Brown joined the Trinidad Guardian as a sports columnist, writing about horse racing, in 1963. He left the paper and journalism in 1964, and entered the University of the West Indies, Mona, to read for a degree in English. Walcott, with whom he had developed a relationship, read some of his poems from this time. Ramchand reports that Walcott told Brown, “Good; you have to start working hard.” Which he certainly did. His first collection of poems, On the Coast, won the Commonwealth Prize for Poetry and is thought to have been the primary motivation for Brown’s selection as Gregory Fellow in Poetry at the University of Leeds in 1974. He was the only non-British poet to hold the post. At Leeds he co-edited a book commemorating 21 years of Poetry & Audience magazine.

Nineteen-seventy-six saw the publication of Edna Manley: The Private Years (André Deutsch), Brown’s biography of the Jamaican sculptor and arts patron who was the wife of Jamaican statesman Norman Manley and mother of Jamaican Prime Minister Michael Manley.

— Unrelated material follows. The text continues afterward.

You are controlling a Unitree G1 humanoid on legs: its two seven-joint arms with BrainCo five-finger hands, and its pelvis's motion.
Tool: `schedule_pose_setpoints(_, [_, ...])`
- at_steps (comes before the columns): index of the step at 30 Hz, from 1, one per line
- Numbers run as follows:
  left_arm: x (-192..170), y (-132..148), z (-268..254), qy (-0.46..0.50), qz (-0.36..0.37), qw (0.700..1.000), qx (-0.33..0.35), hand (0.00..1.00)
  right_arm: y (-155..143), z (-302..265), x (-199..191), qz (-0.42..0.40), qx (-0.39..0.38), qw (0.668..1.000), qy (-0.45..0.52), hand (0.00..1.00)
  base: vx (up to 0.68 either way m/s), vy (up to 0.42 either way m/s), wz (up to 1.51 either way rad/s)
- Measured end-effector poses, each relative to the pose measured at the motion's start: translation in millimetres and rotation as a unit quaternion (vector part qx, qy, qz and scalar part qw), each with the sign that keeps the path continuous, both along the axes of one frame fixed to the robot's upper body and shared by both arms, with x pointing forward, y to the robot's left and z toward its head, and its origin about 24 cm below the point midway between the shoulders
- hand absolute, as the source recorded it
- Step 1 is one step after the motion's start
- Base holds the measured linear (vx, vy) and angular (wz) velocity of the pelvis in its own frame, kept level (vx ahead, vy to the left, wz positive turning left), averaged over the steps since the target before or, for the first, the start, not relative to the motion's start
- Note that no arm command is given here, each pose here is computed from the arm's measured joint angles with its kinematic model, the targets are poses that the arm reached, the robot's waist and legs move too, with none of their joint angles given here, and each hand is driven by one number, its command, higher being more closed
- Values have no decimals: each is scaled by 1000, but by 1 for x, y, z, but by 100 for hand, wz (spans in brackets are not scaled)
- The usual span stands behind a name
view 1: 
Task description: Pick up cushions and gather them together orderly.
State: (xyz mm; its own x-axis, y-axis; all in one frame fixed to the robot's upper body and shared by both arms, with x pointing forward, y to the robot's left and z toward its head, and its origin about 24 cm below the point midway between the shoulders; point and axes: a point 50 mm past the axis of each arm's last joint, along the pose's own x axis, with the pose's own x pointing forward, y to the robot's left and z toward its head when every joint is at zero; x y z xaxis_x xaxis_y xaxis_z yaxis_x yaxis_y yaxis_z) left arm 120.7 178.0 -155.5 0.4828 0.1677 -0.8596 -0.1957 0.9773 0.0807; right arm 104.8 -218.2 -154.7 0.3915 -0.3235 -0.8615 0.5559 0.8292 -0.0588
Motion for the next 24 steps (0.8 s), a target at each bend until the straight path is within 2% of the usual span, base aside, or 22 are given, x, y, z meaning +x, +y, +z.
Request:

Brown had a longstanding relationship with Jamaica, living there after graduation, returning periodically over the rest of his life and finally settling there in 1997. Though identified as a Trinidadian writer, through his dedication to the magnification of literature in the Jamaican press he nurtured the voices of a new generation of Caribbean poets and fiction writers. With his Creative Writing Workshop, begun in Trinidad and conducted over sixteen years in various incarnations and in different locations, he coached writers including Amanda Smyth, Andrew ‘Kei’ Miller, Gwyneth Barber Wood and Delores Guantlett.

He had a long career as a teacher; a two-year turn at Fatima College in Trinidad preceded positions lecturing in English Literature at UWI, St Augustine and Mona, among other international posts. Before his death he was a tutor in Creative Writing for the MFA programme of Lesley University, Massachussets; and also taught an online course for Stanford University, California.

Brown earned several honours during his career as a writer. In 1968 he won the Jamaican Independence Festival Poetry Prize; he taught as a Fulbright Scholar at the University of Albany, Georgia; and was a fellow of Yaddo, MacDowell, the Virginia Center for the Creative Arts, and the Rockefeller Foundation.

In 1984 he returned to journalism with the column In Our Time, a wide-ranging and elegant commentary on subjects personal, political, cultural and artistic. The column, begun at the Trinidad Express, was published in the Trinidadian, Jamaican and Guyanese press over its lifespan — upwards of 3,500 editions. He came to regard In Our Time as a way that he could speak directly to his people – the people of the Caribbean.  He also wrote a short-lived column called In the Obama Era for six months in 2009. It followed the weekly series The Race for the White House, which appeared between February and November 2008 in the Express, the Barbados Nation and Guyana’s Stabroek News.

Brown’s second volume of poems, Voyages (Inprint Caribbean, 1989), was followed by two collections of short stories and memoirs, Child of the Sea (Inprint Caribbean, 1990) and Landscape with Heron (Observer Literary Books, 2000). He considered the title story of the latter his finest work of fiction. On the Coast is scheduled for re-publication by Peepal Tree Press, which is also slated to publish a new collection of stories and remembrances, The Scent of the Past.

Brown married Megan Hopkyn-Rees in 1968; they divorced in 1981. He is survived by their two daughers, Mariel and Saffrey. Mariel quotes him as saying, “When you and Saffrey were born, I became a celebrant of things outside of myself. I was enamoured of the vivacity and the variety in things.”

Brown had a longstanding relationship with Donna Benny, with whom he lived for some twelve years. At the time of his death his partner was Mignon Manderson-Jones.